> [ASSIGNMENT]
Each line with the string "then" is to be copied from the records below.

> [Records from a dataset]
══════
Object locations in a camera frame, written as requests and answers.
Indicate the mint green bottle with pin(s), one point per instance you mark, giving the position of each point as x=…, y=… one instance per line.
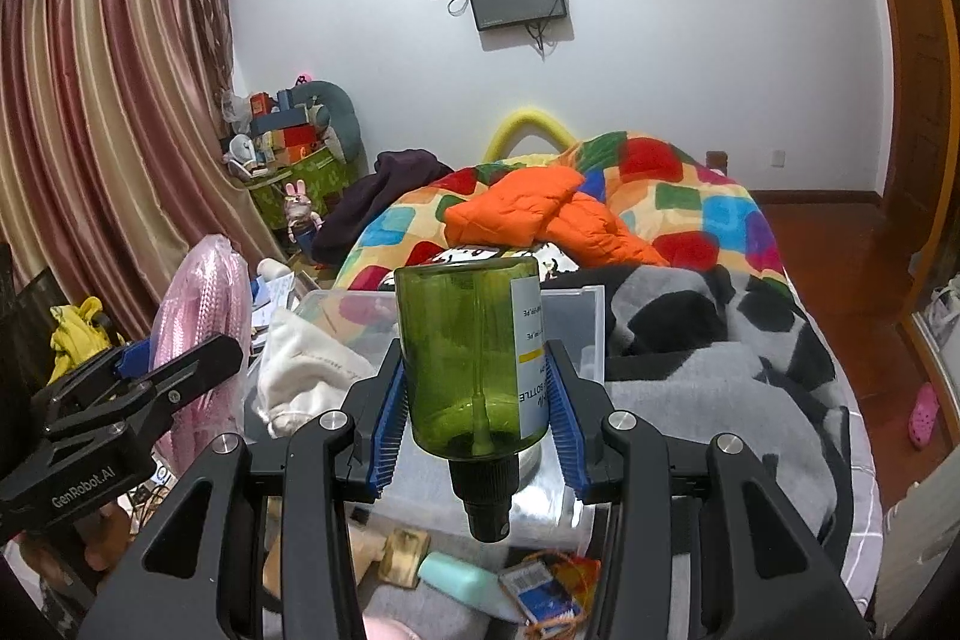
x=457, y=580

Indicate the dark purple cloth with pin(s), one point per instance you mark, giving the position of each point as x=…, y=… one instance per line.
x=375, y=197

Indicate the yellow foam tube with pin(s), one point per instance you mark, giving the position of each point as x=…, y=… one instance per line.
x=525, y=124

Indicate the white wall socket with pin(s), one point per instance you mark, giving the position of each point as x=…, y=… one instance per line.
x=778, y=158

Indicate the pink gold striped curtain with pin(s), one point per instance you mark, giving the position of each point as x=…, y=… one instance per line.
x=112, y=123

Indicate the orange down jacket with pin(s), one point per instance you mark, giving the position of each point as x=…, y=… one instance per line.
x=540, y=209

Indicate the clear plastic storage box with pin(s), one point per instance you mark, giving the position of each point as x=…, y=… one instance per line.
x=577, y=325

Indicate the black white cartoon cloth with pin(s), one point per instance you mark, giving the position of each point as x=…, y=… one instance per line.
x=469, y=254

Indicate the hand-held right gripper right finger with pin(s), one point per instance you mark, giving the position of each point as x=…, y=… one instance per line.
x=566, y=430

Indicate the white shoe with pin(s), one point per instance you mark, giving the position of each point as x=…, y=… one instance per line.
x=943, y=310

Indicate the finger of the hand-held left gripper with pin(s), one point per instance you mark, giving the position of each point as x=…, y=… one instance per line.
x=202, y=362
x=135, y=359

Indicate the pink bunny toy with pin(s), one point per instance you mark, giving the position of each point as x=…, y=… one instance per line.
x=301, y=205

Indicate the wooden door frame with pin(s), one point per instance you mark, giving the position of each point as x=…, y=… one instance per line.
x=915, y=48

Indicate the pink clog shoe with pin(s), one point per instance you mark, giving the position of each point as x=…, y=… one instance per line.
x=924, y=415

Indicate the yellow cloth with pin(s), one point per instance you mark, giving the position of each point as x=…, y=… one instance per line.
x=75, y=336

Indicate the green spray bottle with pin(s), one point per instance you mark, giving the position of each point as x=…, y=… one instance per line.
x=457, y=355

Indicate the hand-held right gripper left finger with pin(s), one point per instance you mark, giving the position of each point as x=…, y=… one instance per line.
x=386, y=430

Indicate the blue card box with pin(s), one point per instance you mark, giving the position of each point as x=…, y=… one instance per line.
x=536, y=591

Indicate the white plastic bag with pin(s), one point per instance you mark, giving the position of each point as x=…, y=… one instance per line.
x=234, y=108

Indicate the colourful checked blanket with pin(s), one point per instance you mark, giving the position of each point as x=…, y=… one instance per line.
x=675, y=197

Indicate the red cardboard box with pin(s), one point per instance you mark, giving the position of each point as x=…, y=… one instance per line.
x=298, y=144

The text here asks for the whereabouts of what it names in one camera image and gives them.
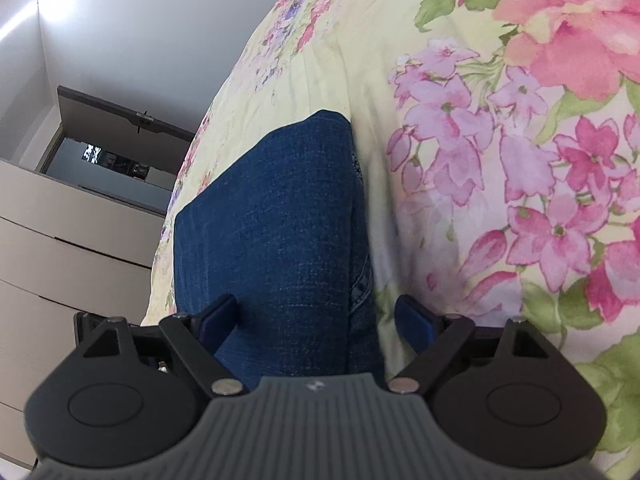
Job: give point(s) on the blue denim pants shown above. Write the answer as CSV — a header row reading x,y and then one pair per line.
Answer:
x,y
280,240

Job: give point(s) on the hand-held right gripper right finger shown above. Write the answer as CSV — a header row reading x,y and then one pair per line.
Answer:
x,y
414,325

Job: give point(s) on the beige drawer cabinet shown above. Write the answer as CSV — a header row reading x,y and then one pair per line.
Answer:
x,y
65,255

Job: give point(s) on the floral yellow bed sheet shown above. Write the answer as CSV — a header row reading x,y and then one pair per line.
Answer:
x,y
450,125

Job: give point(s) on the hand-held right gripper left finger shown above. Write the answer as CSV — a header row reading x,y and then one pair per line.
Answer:
x,y
220,321
══════
> [EXERCISE OUTPUT]
Job: give point(s) on the blue denim pants shown above. Write the answer as CSV — a header row reading x,y and then one pair per line.
Job: give point(s) on the hand-held right gripper right finger shown above. Write the answer as CSV — a header row reading x,y and then one pair per line.
Job: give point(s) on the beige drawer cabinet shown above. Write the answer as CSV — a header row reading x,y and then one pair per line.
Job: give point(s) on the floral yellow bed sheet shown above. Write the answer as CSV — a header row reading x,y and then one pair per line.
Job: give point(s) on the hand-held right gripper left finger shown above. Write the answer as CSV — a header row reading x,y and then one pair per line.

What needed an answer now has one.